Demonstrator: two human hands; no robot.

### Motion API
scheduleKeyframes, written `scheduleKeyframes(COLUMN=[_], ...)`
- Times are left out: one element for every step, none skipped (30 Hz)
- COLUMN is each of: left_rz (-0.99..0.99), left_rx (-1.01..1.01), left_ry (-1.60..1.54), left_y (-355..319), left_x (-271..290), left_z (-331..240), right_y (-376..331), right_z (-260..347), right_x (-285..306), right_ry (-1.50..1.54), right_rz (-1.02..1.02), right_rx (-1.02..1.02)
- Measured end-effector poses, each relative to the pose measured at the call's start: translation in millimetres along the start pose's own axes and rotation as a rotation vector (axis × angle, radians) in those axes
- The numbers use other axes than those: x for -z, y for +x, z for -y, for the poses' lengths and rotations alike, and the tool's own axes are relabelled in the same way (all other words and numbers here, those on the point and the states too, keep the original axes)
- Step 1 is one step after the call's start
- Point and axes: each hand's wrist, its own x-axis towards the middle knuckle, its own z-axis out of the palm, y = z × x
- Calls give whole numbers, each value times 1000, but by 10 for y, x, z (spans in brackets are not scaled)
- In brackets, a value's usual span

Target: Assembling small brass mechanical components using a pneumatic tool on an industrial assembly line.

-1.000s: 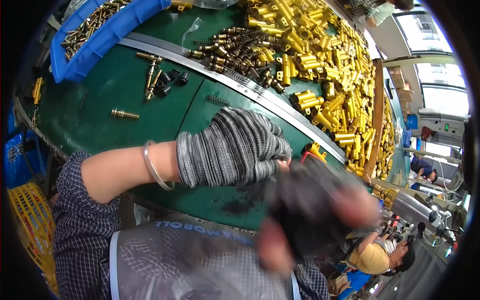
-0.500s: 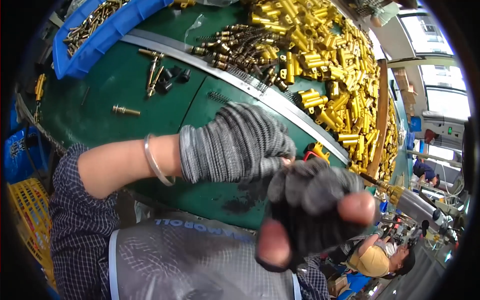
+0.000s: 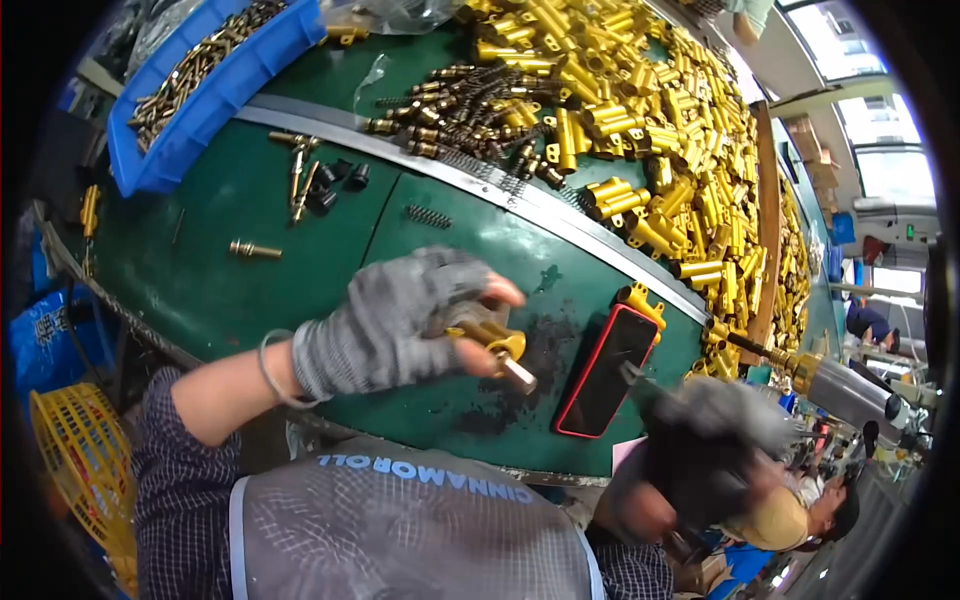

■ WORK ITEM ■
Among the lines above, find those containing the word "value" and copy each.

■ RESPONSE TO THE EXERCISE ■
- Calls give whole numbers, each value times 1000, but by 10 for y, x, z (spans in brackets are not scaled)
- In brackets, a value's usual span

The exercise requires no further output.